### Exercise directions
Print out the data exactly, keeping every image out of it.

### Provided entries
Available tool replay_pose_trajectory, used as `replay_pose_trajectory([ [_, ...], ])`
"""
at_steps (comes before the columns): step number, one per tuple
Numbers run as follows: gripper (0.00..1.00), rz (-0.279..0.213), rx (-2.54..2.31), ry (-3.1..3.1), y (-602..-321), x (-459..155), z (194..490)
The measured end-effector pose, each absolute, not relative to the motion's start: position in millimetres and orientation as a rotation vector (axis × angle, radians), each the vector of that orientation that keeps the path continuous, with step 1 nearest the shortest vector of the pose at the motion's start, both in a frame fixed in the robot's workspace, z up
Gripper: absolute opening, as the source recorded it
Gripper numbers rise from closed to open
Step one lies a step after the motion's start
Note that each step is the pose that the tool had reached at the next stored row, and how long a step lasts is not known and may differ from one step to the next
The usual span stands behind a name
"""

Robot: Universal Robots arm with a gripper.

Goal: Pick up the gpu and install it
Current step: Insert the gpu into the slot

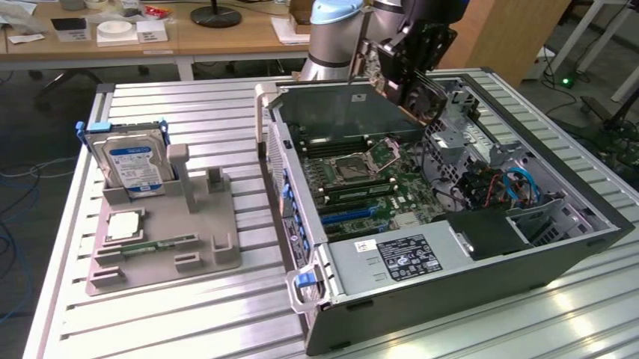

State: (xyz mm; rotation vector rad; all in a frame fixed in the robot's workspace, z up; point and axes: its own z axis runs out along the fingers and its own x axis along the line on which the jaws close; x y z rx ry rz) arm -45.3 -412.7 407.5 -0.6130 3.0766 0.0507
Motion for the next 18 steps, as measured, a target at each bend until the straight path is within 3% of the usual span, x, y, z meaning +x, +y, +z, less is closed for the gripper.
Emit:
replay_pose_trajectory([
  [18, 0.29, 0.052, -0.83, 3.027, -412.7, -45.3, 407.5],
])
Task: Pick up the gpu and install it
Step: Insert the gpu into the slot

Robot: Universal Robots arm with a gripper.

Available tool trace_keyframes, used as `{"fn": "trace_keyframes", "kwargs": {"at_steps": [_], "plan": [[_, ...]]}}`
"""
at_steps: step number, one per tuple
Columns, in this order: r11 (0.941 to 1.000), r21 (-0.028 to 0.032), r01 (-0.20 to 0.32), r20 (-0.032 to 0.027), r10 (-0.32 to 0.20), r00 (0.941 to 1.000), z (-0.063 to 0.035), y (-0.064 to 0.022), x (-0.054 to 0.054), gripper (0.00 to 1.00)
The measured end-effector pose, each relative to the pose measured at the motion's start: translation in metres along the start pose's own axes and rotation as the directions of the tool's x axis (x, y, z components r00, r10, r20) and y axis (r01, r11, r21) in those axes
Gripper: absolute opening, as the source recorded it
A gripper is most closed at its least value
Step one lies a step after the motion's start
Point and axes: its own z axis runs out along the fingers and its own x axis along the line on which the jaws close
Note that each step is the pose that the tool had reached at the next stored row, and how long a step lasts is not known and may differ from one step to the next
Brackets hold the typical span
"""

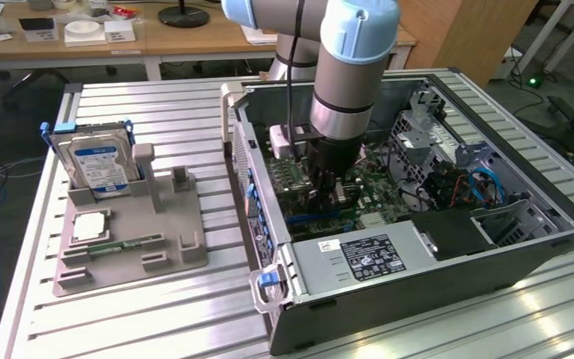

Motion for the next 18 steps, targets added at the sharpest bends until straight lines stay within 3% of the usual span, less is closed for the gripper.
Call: {"fn": "trace_keyframes", "kwargs": {"at_steps": [18], "plan": [[1.0, -0.0001, 0.0, 0.0, 0.0, 1.0, 0.0036, 0.0001, 0.0009, 0.28]]}}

### Solution for this problem
Available tool replay_pose_trajectory, used as `replay_pose_trajectory([ [_, ...], ])`
"""
at_steps (comes before the columns): step number, one per tuple
Numbers run as follows: gripper (0.00..1.00), rz (-0.279..0.213), rx (-2.54..2.31), ry (-3.1..3.1), y (-602..-321), x (-459..155), z (194..490)
The measured end-effector pose, each absolute, not relative to the motion's start: position in millimetres and orientation as a rotation vector (axis × angle, radians), each the vector of that orientation that keeps the path continuous, with step 1 nearest the shortest vector of the pose at the motion's start, both in a frame fixed in the robot's workspace, z up
Gripper: absolute opening, as the source recorded it
Gripper numbers rise from closed to open
Step one lies a step after the motion's start
Note that each step is the pose that the tool had reached at the next stored row, and how long a step lasts is not known and may differ from one step to the next
The usual span stands behind a name
"""

Robot: Universal Robots arm with a gripper.

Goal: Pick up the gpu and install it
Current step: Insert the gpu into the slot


State: (xyz mm; rotation vector rad; all in a frame fixed in the robot's workspace, z up; point and axes: its own z axis runs out along the fingers and its own x axis along the line on which the jaws close; x y z rx ry rz) arm -45.3 -412.7 407.5 -0.6130 3.0766 0.0507
Motion for the next 18 steps, as measured, a target at each bend until the straight path is within 3% of the usual span, x, y, z meaning +x, +y, +z, less is closed for the gripper.
Emit:
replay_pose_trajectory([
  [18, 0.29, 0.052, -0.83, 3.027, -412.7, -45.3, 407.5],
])
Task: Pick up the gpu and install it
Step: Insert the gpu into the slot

Robot: Universal Robots arm with a gripper.

Available tool trace_keyframes, used as `{"fn": "trace_keyframes", "kwargs": {"at_steps": [_], "plan": [[_, ...]]}}`
"""
at_steps: step number, one per tuple
Columns, in this order: r11 (0.941 to 1.000), r21 (-0.028 to 0.032), r01 (-0.20 to 0.32), r20 (-0.032 to 0.027), r10 (-0.32 to 0.20), r00 (0.941 to 1.000), z (-0.063 to 0.035), y (-0.064 to 0.022), x (-0.054 to 0.054), gripper (0.00 to 1.00)
The measured end-effector pose, each relative to the pose measured at the motion's start: translation in metres along the start pose's own axes and rotation as the directions of the tool's x axis (x, y, z components r00, r10, r20) and y axis (r01, r11, r21) in those axes
Gripper: absolute opening, as the source recorded it
A gripper is most closed at its least value
Step one lies a step after the motion's start
Point and axes: its own z axis runs out along the fingers and its own x axis along the line on which the jaws close
Note that each step is the pose that the tool had reached at the next stored row, and how long a step lasts is not known and may differ from one step to the next
Brackets hold the typical span
"""


Motion for the next 18 steps, targets added at the sharpest bends until straight lines stay within 3% of the usual span, less is closed for the gripper.
Call: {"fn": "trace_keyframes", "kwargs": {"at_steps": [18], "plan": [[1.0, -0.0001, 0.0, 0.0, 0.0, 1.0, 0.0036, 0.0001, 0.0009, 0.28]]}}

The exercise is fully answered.